In court, State College Police Detective William Muse portrayed the situation as weightier than that. Muse said blood tests showed Moye and fellow party-goer Nichole Crawford had enough of the drug to put them in a deep sleep or coma.

"I was unconscious," said Crawford, who testified that doctors had to put a tube down her throat to help her breathe.

Zukauckas, Moye and Crawford live in State College but are not Penn State students.

GBL, used legitimately as a floor-stripping chemical, has been tagged a date rape drug because it knocks out users and robs them of short-term memory. But it evolved into a party drug, sold through Internet sites, under such names as Verve and Blue Nitro.

GBL can leave users euphoric but can dangerously slow the respiratory system and kill, especially when mixed with alcohol, according to the U.S. Food and Drug Administration.

An arrest affidavit portrays Zukauckas as an old hand at GBL, saying he admitted to taking it 20 times and showed up at the March 19 party with a bottle he bought over the Internet.

"He said it would make him enjoy himself more, that he'd get kind of drunk out of it," state drug agent Scott Merrill testified. A month-old state law makes it illegal to distribute GBL as anything but a solvent. Because that wasn't the case at the time of the State College party, State College police charged Zukauckas with recklessly endangering four other people for encouraging them to mix alcohol with the GBL.

"If they had been charged under the law today, it'd be like the delivery of a controlled substance, like marijuana," Masorti said.

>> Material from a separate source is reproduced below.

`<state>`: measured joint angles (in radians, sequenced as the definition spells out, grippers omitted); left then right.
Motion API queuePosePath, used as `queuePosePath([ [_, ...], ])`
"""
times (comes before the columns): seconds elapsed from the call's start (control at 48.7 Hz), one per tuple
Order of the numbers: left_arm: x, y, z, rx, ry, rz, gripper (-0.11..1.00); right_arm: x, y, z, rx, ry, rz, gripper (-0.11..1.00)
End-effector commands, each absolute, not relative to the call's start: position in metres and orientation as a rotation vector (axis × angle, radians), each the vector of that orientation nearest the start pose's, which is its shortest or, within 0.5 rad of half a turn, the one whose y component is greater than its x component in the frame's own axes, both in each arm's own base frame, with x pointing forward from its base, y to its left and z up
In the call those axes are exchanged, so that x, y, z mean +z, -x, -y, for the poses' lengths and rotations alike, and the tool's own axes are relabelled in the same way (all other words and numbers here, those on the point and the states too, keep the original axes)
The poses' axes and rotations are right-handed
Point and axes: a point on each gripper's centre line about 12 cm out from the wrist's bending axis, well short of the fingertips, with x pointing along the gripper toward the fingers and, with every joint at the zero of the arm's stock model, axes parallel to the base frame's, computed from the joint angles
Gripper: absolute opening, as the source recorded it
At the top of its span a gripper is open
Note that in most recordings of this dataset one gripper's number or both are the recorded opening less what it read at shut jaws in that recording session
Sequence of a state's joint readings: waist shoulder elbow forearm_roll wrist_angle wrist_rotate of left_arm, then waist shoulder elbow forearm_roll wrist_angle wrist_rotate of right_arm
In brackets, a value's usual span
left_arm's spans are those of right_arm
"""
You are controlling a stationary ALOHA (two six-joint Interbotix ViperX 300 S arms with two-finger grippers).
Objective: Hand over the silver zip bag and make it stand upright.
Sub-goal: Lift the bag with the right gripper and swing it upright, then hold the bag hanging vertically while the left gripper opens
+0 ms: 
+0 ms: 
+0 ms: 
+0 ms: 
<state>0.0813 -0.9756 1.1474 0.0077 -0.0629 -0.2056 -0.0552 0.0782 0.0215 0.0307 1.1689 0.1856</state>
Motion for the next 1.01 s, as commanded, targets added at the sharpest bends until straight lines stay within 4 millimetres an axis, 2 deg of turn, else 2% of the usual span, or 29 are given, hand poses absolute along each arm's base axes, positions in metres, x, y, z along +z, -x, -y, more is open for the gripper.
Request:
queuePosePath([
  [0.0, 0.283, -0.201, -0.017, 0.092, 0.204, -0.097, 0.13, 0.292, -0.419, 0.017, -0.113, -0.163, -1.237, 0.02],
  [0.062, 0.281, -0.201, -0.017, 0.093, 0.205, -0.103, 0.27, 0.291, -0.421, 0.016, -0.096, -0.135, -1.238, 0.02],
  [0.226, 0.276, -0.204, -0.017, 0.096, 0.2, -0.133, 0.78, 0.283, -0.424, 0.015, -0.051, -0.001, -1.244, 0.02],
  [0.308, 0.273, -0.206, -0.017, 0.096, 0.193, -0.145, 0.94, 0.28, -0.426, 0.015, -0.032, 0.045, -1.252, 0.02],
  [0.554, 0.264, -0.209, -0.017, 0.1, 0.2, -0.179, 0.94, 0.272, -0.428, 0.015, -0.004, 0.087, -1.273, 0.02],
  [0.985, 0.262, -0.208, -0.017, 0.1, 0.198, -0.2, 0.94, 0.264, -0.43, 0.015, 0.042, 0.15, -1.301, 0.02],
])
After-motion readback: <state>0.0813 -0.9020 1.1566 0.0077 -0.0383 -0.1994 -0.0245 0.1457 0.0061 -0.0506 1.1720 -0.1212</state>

Police also charged Zukauckas under a drug law that bans palming off even legal substances as illegal drugs. They say Zukauckas admitting telling users that the GBL was gamma hydroxybutyrate, or GHB, a chemical cousin of GBL that was outlawed in Pennsylvania early this year.

In the body, GBL becomes GHB, making GBL all the bigger risk, Assistant District Attorney Karen Kuebler said. GHB works in such small amounts that dosing it out is a science beyond most recreational users, she said.

"And you really can't control it when you're taking GBL because, in different people, GBL metabolizes into GHB at different rates," she said.

Kuebler ended yesterday's hearing by agreeing to clear Zukauckas of charges stemming from two of four overdoses cited in the criminal charges. Prestia, meanwhile, found no evidence that Moye did anything more than overdose.

"Quite frankly, I haven't heard anything that puts me in mind that Mr. Moye is anything more than pretty stupid and took too much of this stuff," he said.

Moye had been charged with distribution of a non-controlled substance, criminal conspiracy and recklessly endangering.